Marcuse (and many who later critiqued his work — see “Marcuse: From The New Left To The Next Left“) noted that society’s electronic gadgets have become the metaphorical equivalent of slave shackles. The goods and gadgets serve multiple purposes — as a source of corporate profit, as a narcotic for consumers, and as a mechanism for promoting Consumerism itself.
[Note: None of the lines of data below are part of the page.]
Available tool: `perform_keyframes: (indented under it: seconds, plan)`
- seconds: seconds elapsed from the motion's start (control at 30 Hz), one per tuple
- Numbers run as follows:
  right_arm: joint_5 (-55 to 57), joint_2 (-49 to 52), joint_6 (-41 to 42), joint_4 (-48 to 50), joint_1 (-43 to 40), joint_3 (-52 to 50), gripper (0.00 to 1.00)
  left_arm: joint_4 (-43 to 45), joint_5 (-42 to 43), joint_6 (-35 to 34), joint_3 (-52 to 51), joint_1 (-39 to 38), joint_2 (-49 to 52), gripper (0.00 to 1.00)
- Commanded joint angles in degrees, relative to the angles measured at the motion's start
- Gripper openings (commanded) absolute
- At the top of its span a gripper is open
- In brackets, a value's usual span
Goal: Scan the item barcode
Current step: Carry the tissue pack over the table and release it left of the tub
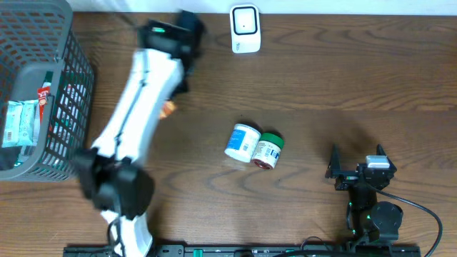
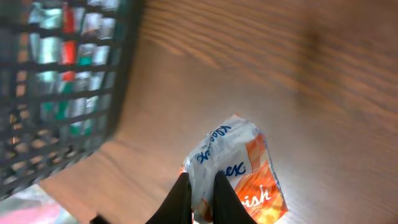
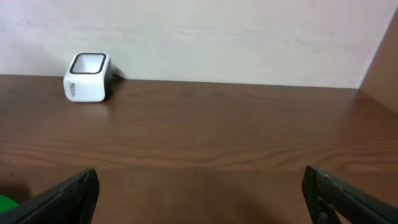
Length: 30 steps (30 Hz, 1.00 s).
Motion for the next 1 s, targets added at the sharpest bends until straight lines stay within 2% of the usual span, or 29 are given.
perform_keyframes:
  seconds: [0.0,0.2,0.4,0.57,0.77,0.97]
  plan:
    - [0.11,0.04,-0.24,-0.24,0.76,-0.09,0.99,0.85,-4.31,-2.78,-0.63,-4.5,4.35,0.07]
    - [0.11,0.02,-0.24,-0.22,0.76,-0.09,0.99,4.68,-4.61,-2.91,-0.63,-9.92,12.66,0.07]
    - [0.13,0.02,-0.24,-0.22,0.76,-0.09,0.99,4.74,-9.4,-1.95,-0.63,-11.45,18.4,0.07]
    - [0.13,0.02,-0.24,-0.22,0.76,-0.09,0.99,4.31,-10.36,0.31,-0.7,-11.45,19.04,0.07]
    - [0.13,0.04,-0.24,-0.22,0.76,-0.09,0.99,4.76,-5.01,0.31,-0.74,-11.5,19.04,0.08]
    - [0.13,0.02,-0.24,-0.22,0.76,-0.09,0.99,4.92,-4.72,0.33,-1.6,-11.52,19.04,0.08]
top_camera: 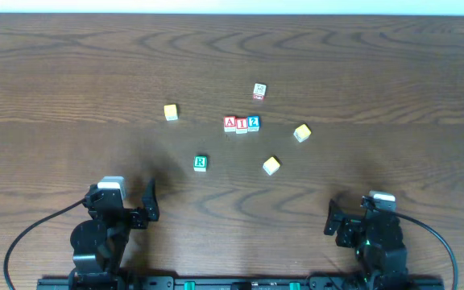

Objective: Spell out Ai2

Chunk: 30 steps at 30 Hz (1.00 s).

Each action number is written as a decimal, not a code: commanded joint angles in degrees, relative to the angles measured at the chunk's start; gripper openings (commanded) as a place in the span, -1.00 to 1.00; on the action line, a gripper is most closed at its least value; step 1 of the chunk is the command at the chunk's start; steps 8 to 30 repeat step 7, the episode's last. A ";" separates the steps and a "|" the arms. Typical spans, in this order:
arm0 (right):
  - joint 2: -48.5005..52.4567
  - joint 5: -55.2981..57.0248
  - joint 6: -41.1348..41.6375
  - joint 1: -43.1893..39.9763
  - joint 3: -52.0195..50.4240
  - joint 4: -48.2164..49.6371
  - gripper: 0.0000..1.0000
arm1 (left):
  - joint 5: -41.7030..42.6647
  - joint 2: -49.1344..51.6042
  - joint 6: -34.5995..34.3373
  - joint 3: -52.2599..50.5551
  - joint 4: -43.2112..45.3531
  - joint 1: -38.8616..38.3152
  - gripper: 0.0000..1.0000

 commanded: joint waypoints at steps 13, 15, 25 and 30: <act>-0.55 -0.17 1.03 -0.42 -0.76 0.00 0.99 | -0.17 -0.37 -0.22 -1.25 -0.02 0.31 0.91; -0.55 -0.17 1.03 -0.42 -0.76 0.00 0.99 | -0.17 -0.37 -0.22 -1.25 -0.02 0.31 0.91; -0.55 -0.17 1.03 -0.42 -0.76 0.00 0.99 | -0.17 -0.37 -0.22 -1.25 -0.02 0.31 0.91; -0.55 -0.17 1.03 -0.42 -0.76 0.00 0.99 | -0.17 -0.37 -0.22 -1.25 -0.02 0.31 0.91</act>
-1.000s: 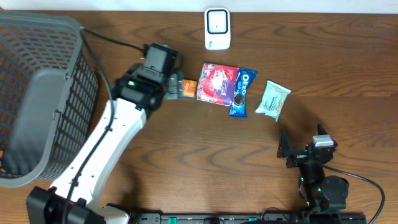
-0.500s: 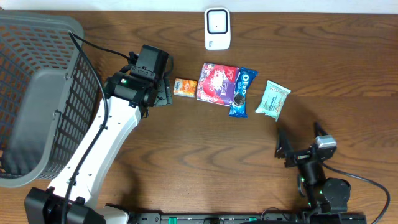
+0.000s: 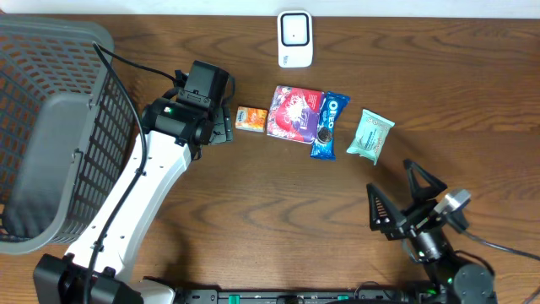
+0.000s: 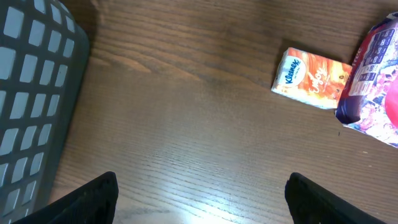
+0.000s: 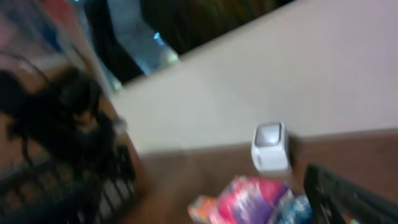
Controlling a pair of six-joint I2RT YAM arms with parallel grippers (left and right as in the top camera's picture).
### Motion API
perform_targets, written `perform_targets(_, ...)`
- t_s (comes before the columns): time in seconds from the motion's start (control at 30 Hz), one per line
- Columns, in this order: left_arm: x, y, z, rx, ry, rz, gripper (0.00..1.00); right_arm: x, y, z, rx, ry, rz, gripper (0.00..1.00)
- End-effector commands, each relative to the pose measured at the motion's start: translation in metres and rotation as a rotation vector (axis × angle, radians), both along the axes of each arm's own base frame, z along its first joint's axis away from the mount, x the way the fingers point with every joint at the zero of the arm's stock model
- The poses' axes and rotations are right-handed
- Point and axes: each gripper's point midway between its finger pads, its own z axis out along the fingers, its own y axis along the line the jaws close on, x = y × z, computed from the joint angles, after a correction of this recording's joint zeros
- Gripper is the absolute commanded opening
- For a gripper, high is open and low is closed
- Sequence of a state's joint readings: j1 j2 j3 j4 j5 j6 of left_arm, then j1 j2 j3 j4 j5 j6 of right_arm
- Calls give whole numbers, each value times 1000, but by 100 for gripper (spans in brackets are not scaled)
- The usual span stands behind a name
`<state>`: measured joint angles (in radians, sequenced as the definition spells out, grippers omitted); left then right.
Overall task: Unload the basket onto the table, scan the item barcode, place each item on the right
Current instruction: 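Reach the right gripper to the mint-green wipes pack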
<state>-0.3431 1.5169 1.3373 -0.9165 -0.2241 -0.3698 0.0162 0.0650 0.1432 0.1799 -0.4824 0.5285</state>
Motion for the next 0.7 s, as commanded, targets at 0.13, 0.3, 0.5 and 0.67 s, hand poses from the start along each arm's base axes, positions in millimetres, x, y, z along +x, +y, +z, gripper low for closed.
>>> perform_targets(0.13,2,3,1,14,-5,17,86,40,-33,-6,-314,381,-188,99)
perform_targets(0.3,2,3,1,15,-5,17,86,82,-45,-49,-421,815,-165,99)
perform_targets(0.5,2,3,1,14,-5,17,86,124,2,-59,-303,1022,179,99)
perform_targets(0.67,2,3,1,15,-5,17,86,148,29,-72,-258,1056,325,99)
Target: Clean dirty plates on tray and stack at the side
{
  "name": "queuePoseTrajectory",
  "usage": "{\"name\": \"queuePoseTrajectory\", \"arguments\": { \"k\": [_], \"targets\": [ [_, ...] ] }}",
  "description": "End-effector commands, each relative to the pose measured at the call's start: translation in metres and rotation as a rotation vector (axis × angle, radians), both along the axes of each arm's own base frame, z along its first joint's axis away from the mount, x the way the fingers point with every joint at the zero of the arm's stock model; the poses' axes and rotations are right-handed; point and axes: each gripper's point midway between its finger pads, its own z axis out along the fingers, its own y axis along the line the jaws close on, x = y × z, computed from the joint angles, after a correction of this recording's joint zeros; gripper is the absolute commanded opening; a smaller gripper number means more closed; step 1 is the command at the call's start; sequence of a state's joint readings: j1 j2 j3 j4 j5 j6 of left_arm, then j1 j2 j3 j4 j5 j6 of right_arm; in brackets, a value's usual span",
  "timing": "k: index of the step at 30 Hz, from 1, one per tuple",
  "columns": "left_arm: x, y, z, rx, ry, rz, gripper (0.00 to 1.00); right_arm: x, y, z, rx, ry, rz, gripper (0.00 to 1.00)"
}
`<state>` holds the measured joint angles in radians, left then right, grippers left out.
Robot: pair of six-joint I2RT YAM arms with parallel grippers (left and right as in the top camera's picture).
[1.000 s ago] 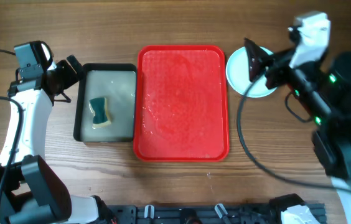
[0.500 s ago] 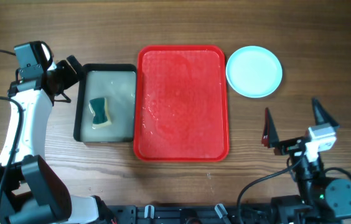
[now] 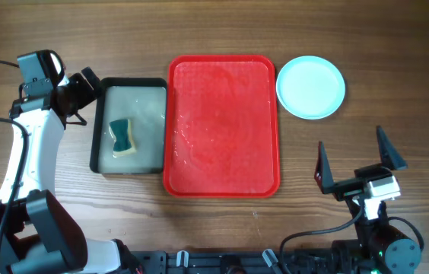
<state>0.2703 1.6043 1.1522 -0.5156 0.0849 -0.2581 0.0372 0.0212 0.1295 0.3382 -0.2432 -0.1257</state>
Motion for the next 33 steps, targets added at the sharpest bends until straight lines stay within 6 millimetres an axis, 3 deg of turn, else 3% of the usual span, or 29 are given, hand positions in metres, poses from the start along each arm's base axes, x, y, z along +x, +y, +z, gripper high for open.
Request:
{"name": "queuePoseTrajectory", "arguments": {
  "k": [1,6,11,15,17,20,24,33],
  "targets": [
    [0.004,0.000,0.011,-0.008,-0.032,0.006,1.00,0.000,0.002,-0.005,-0.011,0.011,0.012,1.00],
    [0.004,0.000,0.011,-0.008,-0.032,0.006,1.00,0.005,0.002,-0.017,-0.012,0.063,0.012,1.00],
    [0.004,0.000,0.011,-0.008,-0.032,0.006,1.00,0.018,-0.002,-0.054,0.051,0.141,0.027,1.00],
    [0.004,0.000,0.011,-0.008,-0.032,0.006,1.00,0.020,-0.003,-0.060,0.049,0.149,0.022,1.00],
    [0.004,0.000,0.011,-0.008,-0.032,0.006,1.00,0.025,-0.004,-0.079,0.054,0.231,0.011,1.00],
    [0.004,0.000,0.011,-0.008,-0.032,0.006,1.00,0.034,-0.014,-0.130,0.080,0.447,-0.048,1.00],
    [0.004,0.000,0.011,-0.008,-0.032,0.006,1.00,0.037,-0.031,-0.132,0.166,0.463,-0.136,1.00],
    [0.004,0.000,0.011,-0.008,-0.032,0.006,1.00,0.037,-0.033,-0.132,0.177,0.467,-0.140,1.00]
  ]
}}
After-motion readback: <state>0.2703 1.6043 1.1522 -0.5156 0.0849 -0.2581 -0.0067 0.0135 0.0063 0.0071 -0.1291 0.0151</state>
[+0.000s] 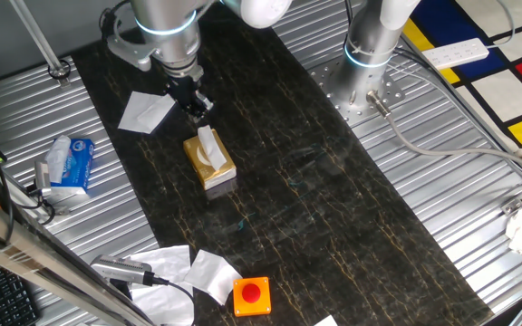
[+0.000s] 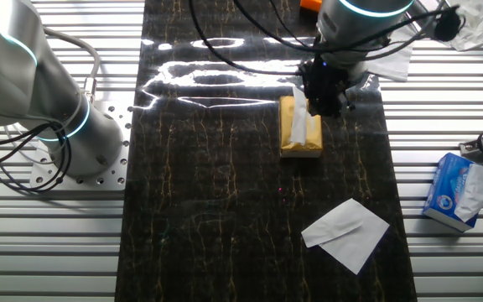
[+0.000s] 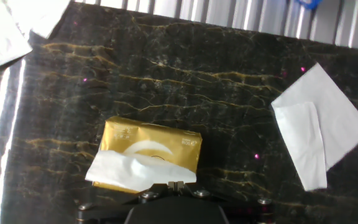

Advertising for the gadget contains a double imperative: “Buy this” — and “Buy into Consumerism.” The gadget-hungry Media celebrates each new toy and trumpets the idea that conspicuous consumption is “good for the economy.” This and similar statements provide a justifying ideology for Consumerism, a patriotic rationale for going along even when the arrival of the credit card bill causes consternation.
As social psychologist Stanley Milgram noted, “Ideological justification is vital in obtaining willing obedience for it permits the person to perceive his behavior as serving a desirable end.” (Obedience To Authority, p. 142).
False Needs and Consumerism, according to Marcuse, are themselves features of a belief system, an overarching ideology, that holds that technology is a value-neutral entity with immutable laws and obvious benefits. It is certainly true that technology can improve the quality of life. But is what’s good for the gadget always good for the society?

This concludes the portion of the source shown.